— What this task involves —
Take the material below from its first line through the line containing "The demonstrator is" and, please, write those lines again exactly.

......

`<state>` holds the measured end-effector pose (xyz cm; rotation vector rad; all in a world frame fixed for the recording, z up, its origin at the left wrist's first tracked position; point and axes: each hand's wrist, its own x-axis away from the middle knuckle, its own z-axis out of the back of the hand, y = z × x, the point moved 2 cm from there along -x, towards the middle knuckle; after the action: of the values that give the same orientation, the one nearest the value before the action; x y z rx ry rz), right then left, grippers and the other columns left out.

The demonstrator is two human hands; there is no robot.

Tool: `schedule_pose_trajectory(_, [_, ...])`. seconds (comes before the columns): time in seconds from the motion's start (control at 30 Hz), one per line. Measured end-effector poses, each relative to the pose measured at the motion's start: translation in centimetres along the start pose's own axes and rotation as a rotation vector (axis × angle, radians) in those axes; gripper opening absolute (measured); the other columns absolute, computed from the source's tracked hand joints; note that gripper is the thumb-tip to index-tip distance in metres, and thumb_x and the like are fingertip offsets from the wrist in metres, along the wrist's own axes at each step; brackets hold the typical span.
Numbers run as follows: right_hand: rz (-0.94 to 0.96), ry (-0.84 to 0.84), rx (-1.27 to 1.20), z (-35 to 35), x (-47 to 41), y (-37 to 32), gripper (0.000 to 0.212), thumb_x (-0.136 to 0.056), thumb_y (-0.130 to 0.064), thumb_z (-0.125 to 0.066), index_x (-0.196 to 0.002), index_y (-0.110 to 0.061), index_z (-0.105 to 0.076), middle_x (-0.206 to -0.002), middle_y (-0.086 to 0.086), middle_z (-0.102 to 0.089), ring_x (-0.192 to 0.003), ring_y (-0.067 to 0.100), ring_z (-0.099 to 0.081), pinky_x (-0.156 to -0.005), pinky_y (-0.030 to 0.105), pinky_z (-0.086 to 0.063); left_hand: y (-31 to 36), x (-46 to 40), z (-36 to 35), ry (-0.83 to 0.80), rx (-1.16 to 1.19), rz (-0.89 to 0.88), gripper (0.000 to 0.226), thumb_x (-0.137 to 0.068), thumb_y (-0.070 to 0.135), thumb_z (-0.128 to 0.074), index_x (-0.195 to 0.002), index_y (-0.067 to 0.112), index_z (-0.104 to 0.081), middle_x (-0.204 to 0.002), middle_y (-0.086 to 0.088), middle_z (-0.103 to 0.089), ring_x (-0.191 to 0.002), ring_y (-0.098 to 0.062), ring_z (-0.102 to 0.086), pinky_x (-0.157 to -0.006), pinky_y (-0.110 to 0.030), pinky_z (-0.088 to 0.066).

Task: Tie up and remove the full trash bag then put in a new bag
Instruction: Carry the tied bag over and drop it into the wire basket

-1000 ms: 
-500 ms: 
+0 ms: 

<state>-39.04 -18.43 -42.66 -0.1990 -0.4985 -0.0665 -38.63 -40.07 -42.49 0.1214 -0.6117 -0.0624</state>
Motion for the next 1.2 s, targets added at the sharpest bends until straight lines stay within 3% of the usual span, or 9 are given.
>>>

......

— Answer area —
`<state>` holds the measured end-effector pose (xyz cm; rotation vector rad; all in a world frame fixed for the recording, z up, its origin at the left wrist's first tracked position; point and axes: each hand's wrist, its own x-axis away from the middle knuckle, its own z-axis out of the back of the hand, y = z × x, the point moved 2 cm from there along -x, towards the middle knuckle; after the action: of the values that give the same orientation, the one nearest the value before the action; x y z rx ry rz), right then left, grippers and the other columns left out.

The demonstrator is two human hands; there is no robot.

The output is finished.